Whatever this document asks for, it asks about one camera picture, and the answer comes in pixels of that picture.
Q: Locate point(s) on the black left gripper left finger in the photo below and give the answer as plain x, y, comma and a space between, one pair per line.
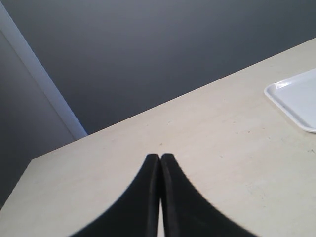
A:
135, 213

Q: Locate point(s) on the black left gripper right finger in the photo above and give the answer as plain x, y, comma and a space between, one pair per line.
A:
186, 213

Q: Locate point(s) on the white rectangular plastic tray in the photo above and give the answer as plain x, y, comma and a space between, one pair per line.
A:
296, 97

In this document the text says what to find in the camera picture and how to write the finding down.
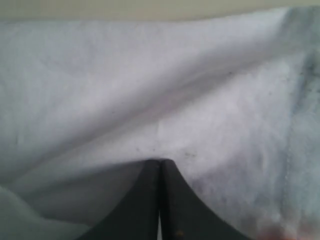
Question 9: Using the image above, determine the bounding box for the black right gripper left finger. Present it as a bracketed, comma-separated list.
[78, 160, 160, 240]

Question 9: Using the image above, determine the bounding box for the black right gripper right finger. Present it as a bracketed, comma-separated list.
[159, 159, 247, 240]

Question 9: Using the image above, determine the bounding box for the white t-shirt with red lettering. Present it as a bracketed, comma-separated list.
[0, 6, 320, 240]

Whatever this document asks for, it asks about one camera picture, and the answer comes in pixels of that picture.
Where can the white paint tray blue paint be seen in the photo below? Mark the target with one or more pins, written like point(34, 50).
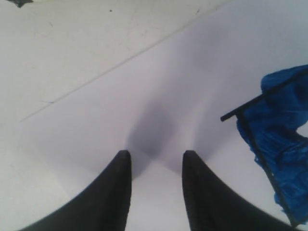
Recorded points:
point(20, 3)

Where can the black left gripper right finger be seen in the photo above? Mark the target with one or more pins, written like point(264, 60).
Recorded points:
point(213, 206)

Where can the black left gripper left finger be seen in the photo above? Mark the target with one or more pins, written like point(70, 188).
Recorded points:
point(102, 206)

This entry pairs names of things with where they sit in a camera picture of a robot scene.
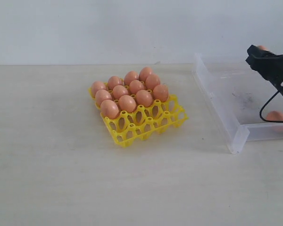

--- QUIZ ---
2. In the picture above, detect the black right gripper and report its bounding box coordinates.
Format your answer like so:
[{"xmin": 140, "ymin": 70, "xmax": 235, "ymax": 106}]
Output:
[{"xmin": 246, "ymin": 45, "xmax": 283, "ymax": 91}]

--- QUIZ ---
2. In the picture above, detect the brown egg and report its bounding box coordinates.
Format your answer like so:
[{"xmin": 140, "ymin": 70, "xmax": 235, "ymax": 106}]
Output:
[
  {"xmin": 112, "ymin": 85, "xmax": 129, "ymax": 99},
  {"xmin": 100, "ymin": 99, "xmax": 119, "ymax": 120},
  {"xmin": 129, "ymin": 80, "xmax": 145, "ymax": 94},
  {"xmin": 124, "ymin": 71, "xmax": 139, "ymax": 86},
  {"xmin": 118, "ymin": 95, "xmax": 137, "ymax": 113},
  {"xmin": 145, "ymin": 74, "xmax": 160, "ymax": 90},
  {"xmin": 107, "ymin": 76, "xmax": 123, "ymax": 90},
  {"xmin": 258, "ymin": 45, "xmax": 268, "ymax": 51},
  {"xmin": 152, "ymin": 84, "xmax": 169, "ymax": 102},
  {"xmin": 136, "ymin": 90, "xmax": 153, "ymax": 107},
  {"xmin": 139, "ymin": 67, "xmax": 153, "ymax": 82},
  {"xmin": 95, "ymin": 89, "xmax": 112, "ymax": 106},
  {"xmin": 91, "ymin": 81, "xmax": 107, "ymax": 97},
  {"xmin": 266, "ymin": 111, "xmax": 283, "ymax": 133}
]

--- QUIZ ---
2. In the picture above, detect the clear plastic bin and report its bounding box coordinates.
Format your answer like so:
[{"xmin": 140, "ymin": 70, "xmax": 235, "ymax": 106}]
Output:
[{"xmin": 194, "ymin": 53, "xmax": 283, "ymax": 153}]

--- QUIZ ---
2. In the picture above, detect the yellow plastic egg tray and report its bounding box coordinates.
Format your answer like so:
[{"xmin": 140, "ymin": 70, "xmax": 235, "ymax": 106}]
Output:
[{"xmin": 100, "ymin": 94, "xmax": 188, "ymax": 147}]

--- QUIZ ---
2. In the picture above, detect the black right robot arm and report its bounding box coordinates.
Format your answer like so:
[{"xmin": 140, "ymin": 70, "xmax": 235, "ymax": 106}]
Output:
[{"xmin": 246, "ymin": 45, "xmax": 283, "ymax": 96}]

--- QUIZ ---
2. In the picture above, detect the black camera cable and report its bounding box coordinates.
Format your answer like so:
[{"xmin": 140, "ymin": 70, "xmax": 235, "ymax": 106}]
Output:
[{"xmin": 258, "ymin": 90, "xmax": 283, "ymax": 123}]

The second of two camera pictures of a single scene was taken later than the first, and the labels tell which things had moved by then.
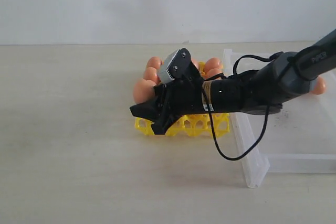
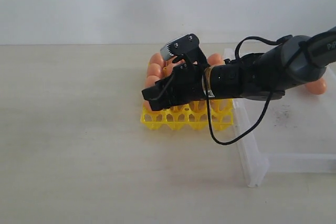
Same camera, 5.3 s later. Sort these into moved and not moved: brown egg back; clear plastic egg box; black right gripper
Moved: brown egg back; black right gripper
Not moved: clear plastic egg box

Directions
All lines of the entries above where "give" turns up should be reported.

Response area
Q: Locate point(s) on the black left gripper left finger in the photo below and give the answer as plain x, y, comma and a space between, one pair per line.
Q: Locate point(s) on the black left gripper right finger in the photo above and give the answer as plain x, y, comma and a space between, one pair per line.
Q: Locate point(s) on the white rectangular plastic tray in the photo above and give the answer as plain x, y, comma and a space between, one pair per line.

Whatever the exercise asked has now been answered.